Marek hatte definitiv keine Berührungsängste. Er zwinkerte ihnen noch mal zu, was bei allen dreien für rote Wangen und verlegenes Lächeln sorgte, dann begleitete Jonas ihn zur Wohnungstür.
»Danke für den Kaffee.«
»Danke für Papier und Kleber«, entgegnete er, woraufhin sein Nachbar schmunzelte. »Ich bringe dir die Klebestifte zurück, sobald die Mädels damit fertig sind.«
Marek nickte und zog die Tür auf. »Also, ich schätze, wir sehen uns.«
»Ja, ganz bestimmt«, antwortete Jonas eilig nickend und war überrascht davon, wie sehr er sich bereits jetzt auf das nächste Treffen freute, denn er fand es sehr schade, dass Marek schon ging. »Zur Not hast du ja meine Nummer. Falls du einen Rückfall oder so erleidest und dein Kumpel nicht gleich kommen kann. Oder was anderes ist.« Halt die Klappe, Jonas, du plapperst.
Marek lächelte jedoch. »Stimmt. Soll ich dir noch meine geben, falls bei dir mal was ist?«
»Ja!«, platzte es viel zu schnell aus Jonas raus und er zerrte eilig das Handy aus der Hosentasche. Er wurde nervös und da er die Funktion zum Erstellen eines neuen Kontakts nicht gleich fand, nahm Marek ihm das Smartphone aus der Hand, tippte seine Nummer auf dem Hauptbildschirm ein und drückte auf Zu Kontakten hinzufügen. Er speicherte die Nummer unter seinem Namen ab und gab Jonas dann das Handy zurück.

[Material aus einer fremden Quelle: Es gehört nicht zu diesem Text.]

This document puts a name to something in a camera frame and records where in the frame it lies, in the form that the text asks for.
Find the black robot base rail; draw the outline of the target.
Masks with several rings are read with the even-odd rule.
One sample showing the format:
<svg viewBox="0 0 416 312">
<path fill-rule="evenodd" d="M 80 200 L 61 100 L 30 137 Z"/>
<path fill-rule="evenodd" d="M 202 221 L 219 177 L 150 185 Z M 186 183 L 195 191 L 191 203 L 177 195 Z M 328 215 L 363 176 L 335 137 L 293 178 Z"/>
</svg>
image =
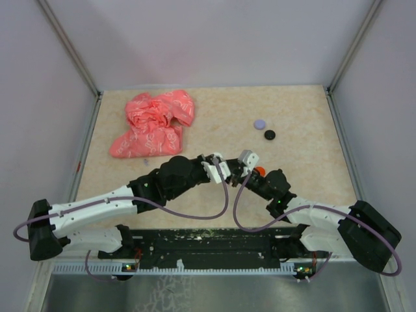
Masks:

»Einfach anrufen oder per WhatsApp schreiben. Kein Badezimmerstalking mehr.«
Mareks strenge Stimme und die beschämende Rüge schickten ein Kribbeln durch Jonas' Bauch. Seine Wangen wurden kochend heiß und er heftete seinen Blick auf den Fußboden. Kurz klang es, als würde Marek nach Luft schnappen, doch als er zaghaft in dessen Gesicht sah, lächelte sein Nachbar.
»Bis bald, Jonas.«
»Bis bald. Und danke für den Wodka und das Papier und den Kleber. Noch mal.«
Marek schmunzelte. »Kein Problem. Schönen Abend noch.«
»Dir auch!« Er wartete noch, bis sein Nachbar den Treppenabsatz verlassen hatte, dann schloss er die Tür und lehnte sich tief durchatmend dagegen.
Wow. Er hatte keine Ahnung, was gerade passiert war, aber... heilige Scheiße, wow.